= Directions =
Exactly as they appear, reproduce the lines from the one holding "the left white" through the last line of the material below.
*****
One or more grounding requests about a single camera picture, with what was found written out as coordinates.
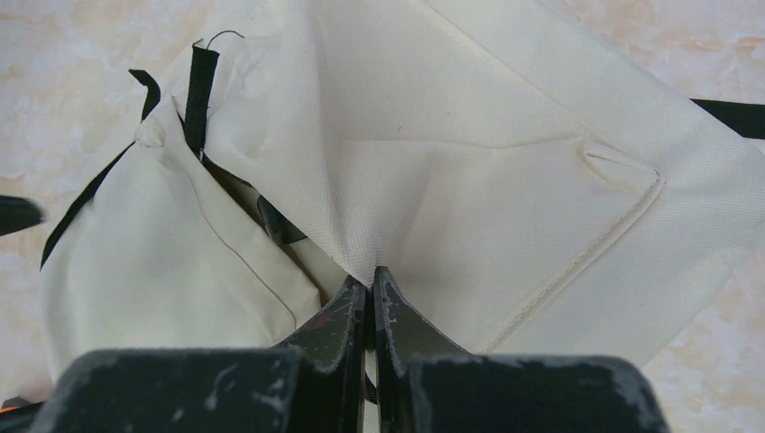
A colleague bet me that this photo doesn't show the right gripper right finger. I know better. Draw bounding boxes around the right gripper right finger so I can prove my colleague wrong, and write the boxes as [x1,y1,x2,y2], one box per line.
[373,267,669,432]

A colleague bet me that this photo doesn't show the cream canvas student bag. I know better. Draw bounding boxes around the cream canvas student bag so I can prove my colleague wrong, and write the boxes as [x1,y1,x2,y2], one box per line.
[0,0,765,408]

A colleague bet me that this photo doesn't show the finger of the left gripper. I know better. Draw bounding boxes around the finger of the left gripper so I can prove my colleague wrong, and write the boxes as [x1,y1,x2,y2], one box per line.
[0,195,46,236]

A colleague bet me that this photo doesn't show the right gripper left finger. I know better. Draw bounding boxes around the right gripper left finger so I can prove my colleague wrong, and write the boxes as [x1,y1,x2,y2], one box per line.
[31,279,366,432]

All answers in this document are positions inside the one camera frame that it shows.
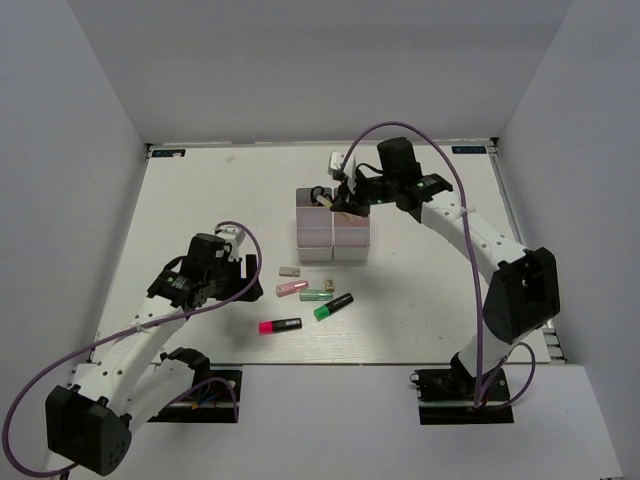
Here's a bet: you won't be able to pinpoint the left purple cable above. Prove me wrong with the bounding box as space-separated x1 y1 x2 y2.
0 221 262 475

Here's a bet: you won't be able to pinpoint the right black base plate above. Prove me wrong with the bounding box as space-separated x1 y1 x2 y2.
409 368 514 426

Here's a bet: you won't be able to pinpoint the grey eraser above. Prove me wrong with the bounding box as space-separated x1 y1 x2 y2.
279 267 301 278

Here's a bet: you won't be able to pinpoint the green black highlighter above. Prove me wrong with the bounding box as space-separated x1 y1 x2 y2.
313 293 354 321

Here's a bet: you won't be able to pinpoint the right blue label sticker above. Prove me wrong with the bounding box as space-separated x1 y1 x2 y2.
451 145 487 155

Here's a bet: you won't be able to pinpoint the left blue label sticker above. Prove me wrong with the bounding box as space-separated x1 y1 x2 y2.
151 149 186 158

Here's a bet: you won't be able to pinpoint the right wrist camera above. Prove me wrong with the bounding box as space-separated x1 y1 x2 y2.
328 152 356 193

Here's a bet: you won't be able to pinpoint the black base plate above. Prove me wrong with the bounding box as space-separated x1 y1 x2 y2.
149 367 243 424
409 368 514 426

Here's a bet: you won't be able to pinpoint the pink black highlighter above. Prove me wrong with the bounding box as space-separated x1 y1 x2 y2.
258 318 302 335

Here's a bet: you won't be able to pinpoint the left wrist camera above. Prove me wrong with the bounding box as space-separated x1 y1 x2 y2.
215 225 246 261

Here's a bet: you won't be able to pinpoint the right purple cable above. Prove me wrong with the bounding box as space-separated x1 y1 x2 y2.
343 121 537 412

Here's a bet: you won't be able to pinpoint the right white organizer box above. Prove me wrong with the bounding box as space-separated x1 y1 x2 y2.
333 212 371 262

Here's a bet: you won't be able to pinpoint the yellow thin pen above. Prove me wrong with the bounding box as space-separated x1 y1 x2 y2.
316 195 353 223

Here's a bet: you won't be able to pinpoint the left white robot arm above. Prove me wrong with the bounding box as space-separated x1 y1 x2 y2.
45 222 263 476

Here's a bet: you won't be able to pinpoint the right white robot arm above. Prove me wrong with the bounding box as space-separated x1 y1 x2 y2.
328 137 560 399

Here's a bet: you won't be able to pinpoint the pink transparent highlighter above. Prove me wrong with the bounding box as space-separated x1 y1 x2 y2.
275 280 309 297

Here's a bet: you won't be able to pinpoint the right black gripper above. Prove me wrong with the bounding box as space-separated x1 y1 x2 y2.
331 169 398 218

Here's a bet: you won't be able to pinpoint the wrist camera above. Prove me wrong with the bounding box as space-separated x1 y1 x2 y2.
215 225 246 261
328 152 356 193

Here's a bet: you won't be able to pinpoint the blue label sticker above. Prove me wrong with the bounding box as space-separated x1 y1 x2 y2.
451 145 487 155
151 149 186 158

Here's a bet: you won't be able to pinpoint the white organizer box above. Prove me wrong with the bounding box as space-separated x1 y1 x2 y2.
333 212 371 262
295 187 333 263

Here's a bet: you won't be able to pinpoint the green transparent highlighter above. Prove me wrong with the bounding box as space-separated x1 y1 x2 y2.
*****
= Finished task =
Here's a bet: you won't be able to pinpoint the left white robot arm above. Prove me wrong with the bounding box as space-separated x1 y1 x2 y2.
45 222 263 476

Here's a bet: you won't be able to pinpoint the right white robot arm above. Prove me wrong with the bounding box as space-separated x1 y1 x2 y2.
328 137 560 399

Here's a bet: you won't be able to pinpoint the pink transparent highlighter above. Prove me wrong with the bounding box as space-separated x1 y1 x2 y2.
275 280 309 297

Here's a bet: you won't be able to pinpoint the right black gripper above. Prove me wrong with the bounding box as space-separated x1 y1 x2 y2.
331 169 398 218

Here's a bet: you won't be able to pinpoint the wrist camera above. Prove me wrong with the bounding box as space-separated x1 y1 x2 y2.
215 225 246 261
328 152 356 193

Here's a bet: you won't be able to pinpoint the blue label sticker above. Prove me wrong with the bounding box as space-separated x1 y1 x2 y2.
451 145 487 155
151 149 186 158

Here's a bet: you won't be able to pinpoint the white organizer box above. Prove me wrong with the bounding box as space-separated x1 y1 x2 y2.
333 212 371 262
295 187 333 263

Here's a bet: you won't be able to pinpoint the green transparent highlighter above. Prove me wrong with the bounding box as space-separated x1 y1 x2 y2.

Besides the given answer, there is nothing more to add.